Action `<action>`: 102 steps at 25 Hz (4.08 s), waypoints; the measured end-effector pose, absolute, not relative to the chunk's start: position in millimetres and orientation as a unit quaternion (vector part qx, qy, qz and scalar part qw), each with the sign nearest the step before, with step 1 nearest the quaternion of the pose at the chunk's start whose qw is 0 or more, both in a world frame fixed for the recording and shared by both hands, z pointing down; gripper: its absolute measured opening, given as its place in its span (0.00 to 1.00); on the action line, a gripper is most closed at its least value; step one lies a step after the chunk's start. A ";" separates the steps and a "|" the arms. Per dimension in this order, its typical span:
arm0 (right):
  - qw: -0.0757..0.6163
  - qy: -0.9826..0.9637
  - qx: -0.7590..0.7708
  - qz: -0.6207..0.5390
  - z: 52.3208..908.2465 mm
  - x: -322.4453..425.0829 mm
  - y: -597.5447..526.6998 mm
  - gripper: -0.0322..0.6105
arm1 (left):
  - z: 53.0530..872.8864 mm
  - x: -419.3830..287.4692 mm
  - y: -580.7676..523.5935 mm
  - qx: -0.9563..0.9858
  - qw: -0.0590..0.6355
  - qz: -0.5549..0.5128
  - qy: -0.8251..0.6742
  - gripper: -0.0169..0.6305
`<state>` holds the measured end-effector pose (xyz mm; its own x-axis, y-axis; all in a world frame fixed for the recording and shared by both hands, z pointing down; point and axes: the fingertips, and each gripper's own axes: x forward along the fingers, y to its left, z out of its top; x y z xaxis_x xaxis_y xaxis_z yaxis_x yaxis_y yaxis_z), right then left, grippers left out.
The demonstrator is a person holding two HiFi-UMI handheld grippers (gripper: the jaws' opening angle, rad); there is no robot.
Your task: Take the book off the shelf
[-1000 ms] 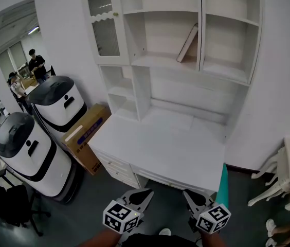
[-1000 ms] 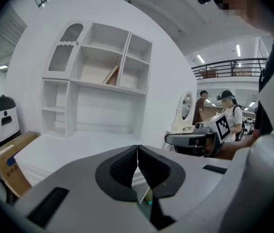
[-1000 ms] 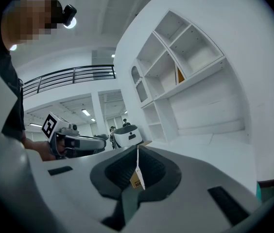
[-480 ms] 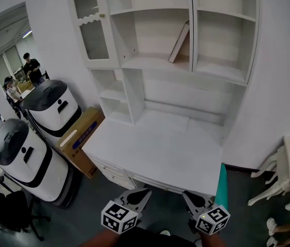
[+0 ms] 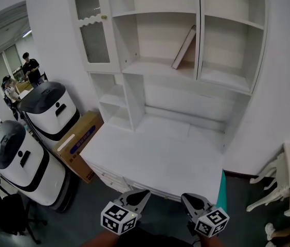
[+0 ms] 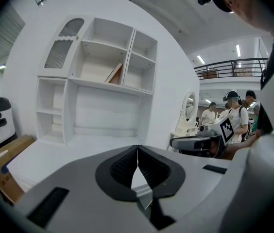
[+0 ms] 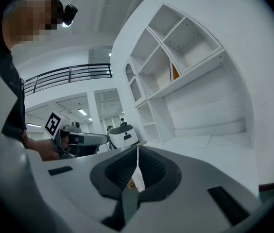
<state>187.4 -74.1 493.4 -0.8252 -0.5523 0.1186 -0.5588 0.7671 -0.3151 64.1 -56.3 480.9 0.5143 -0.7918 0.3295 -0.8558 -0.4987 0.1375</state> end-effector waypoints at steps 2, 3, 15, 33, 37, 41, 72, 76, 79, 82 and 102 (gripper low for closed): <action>0.012 -0.938 0.302 0.172 496.3 183.8 -81.0 0.10 | 484.7 60.7 -64.5 0.862 0.144 0.112 -0.473 0.04; 0.014 -0.936 0.305 0.173 498.3 181.7 -84.4 0.10 | 486.3 58.7 -69.4 0.864 0.145 0.112 -0.470 0.04; 0.032 -0.914 0.365 0.177 504.8 116.7 -159.2 0.10 | 488.7 1.2 -161.3 0.896 0.146 0.116 -0.403 0.04; 0.014 -0.857 0.484 0.176 498.5 8.5 -233.1 0.10 | 474.6 -107.4 -266.1 0.938 0.122 0.126 -0.298 0.04; 0.010 -0.850 0.498 0.168 493.4 -12.4 -242.9 0.10 | 475.2 -125.5 -278.4 0.943 0.120 0.127 -0.282 0.04; 0.019 -0.848 0.504 0.165 495.1 -31.2 -244.1 0.10 | 477.0 -138.0 -286.7 0.947 0.120 0.128 -0.270 0.04; -0.061 -0.813 0.579 0.007 234.1 57.2 -463.0 0.10 | 455.4 -140.0 -337.2 0.932 0.095 0.145 -0.317 0.04; -0.059 -0.796 0.602 0.007 206.6 67.0 -500.7 0.19 | 464.2 -136.1 -333.1 0.931 0.103 0.152 -0.316 0.04; -0.055 -0.782 0.621 0.011 193.2 75.3 -526.4 0.28 | 468.1 -134.1 -331.0 0.930 0.104 0.160 -0.315 0.04; -0.076 -0.764 0.640 0.034 181.1 90.9 -548.0 0.35 | 469.8 -134.7 -330.5 0.928 0.104 0.163 -0.318 0.04; -0.093 -0.720 0.680 0.101 163.3 111.0 -629.7 0.42 | 469.7 -152.1 -331.3 0.918 0.112 0.154 -0.348 0.04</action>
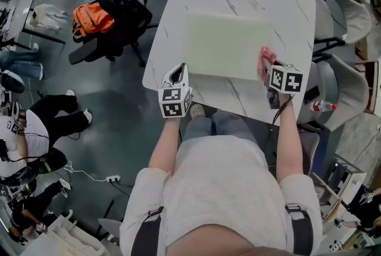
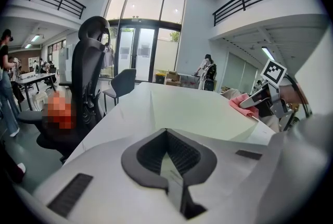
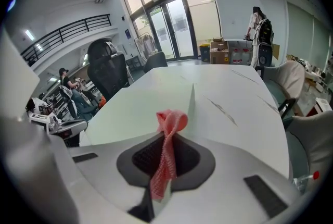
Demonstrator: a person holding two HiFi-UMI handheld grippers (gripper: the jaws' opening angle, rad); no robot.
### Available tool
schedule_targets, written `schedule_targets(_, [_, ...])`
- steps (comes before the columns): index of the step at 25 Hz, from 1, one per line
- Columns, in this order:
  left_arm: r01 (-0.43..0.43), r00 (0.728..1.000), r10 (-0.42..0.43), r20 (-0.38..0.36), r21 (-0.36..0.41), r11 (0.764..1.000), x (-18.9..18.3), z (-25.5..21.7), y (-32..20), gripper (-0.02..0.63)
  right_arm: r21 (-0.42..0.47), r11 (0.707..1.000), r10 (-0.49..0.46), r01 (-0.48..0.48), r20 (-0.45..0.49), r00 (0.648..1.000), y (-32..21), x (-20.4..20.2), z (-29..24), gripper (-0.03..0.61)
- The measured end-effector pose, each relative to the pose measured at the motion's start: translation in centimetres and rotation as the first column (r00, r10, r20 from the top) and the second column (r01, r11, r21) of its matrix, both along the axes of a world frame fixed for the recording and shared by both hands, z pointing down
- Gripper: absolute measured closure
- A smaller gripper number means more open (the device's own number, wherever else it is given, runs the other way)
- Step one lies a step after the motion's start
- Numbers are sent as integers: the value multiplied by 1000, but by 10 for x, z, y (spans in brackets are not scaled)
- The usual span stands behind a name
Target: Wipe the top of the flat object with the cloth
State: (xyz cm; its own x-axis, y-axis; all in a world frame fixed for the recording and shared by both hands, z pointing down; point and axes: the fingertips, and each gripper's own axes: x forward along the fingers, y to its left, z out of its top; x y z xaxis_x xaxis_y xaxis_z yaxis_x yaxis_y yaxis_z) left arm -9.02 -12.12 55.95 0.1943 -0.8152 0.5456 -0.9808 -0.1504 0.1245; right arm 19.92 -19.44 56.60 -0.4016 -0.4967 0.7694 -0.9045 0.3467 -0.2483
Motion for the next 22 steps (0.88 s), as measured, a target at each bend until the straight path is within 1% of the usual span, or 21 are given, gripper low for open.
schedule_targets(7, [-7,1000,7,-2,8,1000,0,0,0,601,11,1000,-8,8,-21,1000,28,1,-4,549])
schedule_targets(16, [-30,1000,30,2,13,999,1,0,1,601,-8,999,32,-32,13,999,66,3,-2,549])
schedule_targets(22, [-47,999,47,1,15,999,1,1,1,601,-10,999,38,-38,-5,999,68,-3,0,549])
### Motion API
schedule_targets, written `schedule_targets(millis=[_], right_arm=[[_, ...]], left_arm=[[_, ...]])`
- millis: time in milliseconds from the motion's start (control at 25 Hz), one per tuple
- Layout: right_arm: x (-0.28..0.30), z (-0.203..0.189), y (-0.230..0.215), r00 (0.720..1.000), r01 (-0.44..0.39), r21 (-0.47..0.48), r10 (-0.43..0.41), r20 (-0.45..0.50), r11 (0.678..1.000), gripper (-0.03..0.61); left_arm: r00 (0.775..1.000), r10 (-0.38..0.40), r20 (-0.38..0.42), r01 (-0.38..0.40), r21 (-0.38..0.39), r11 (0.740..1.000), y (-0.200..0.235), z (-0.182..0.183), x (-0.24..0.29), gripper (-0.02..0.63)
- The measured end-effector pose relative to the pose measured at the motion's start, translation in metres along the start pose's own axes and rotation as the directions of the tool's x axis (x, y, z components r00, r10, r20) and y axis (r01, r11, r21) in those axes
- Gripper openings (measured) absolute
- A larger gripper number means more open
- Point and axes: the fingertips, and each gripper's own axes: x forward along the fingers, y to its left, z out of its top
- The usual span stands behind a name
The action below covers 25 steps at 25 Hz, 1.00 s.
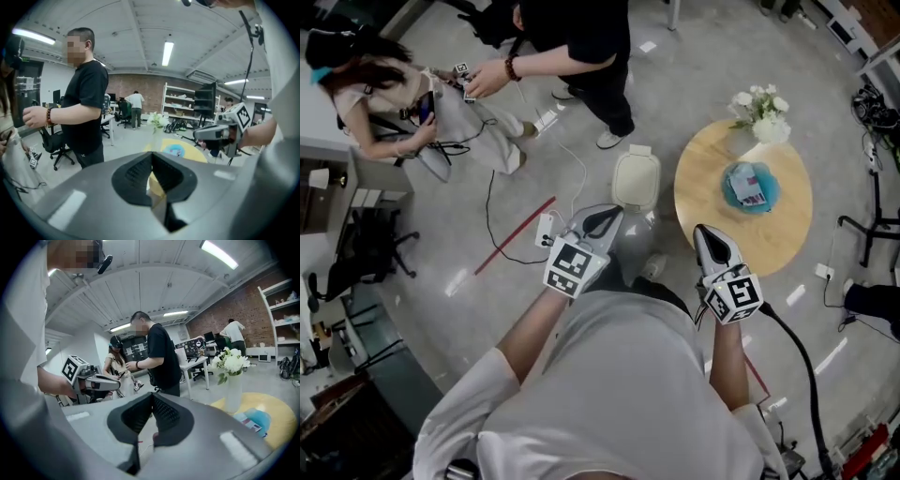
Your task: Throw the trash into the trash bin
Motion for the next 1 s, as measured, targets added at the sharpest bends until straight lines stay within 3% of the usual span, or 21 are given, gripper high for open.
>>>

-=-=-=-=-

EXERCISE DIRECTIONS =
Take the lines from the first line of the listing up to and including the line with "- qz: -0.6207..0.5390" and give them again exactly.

RESPONSE BOX =
Action `<action>`: 102 steps at 25 Hz (4.08 s), waypoints; the measured end-effector pose, absolute, not relative to the chunk's start: position in millimetres and orientation as a unit quaternion (vector part qx, qy, qz and scalar part qw), each with the sign nearest the step before, with step 1 nearest the quaternion of the pose at the chunk's start whose qw is 0 or more, both in a world frame fixed for the recording and shared by both hands, z pointing down; gripper: its absolute measured opening, given as its place in its span (0.00 to 1.00); on the action line, a gripper is most closed at its least value; step one lies a step after the chunk's start. A ";" separates the steps and a "|" the arms. Per dimension in this order, its typical span:
arm0 (right):
  - qw: -0.0757..0.6163
  - qy: -0.9826..0.9637
  - qx: -0.7590..0.7708
  - qz: -0.6207..0.5390

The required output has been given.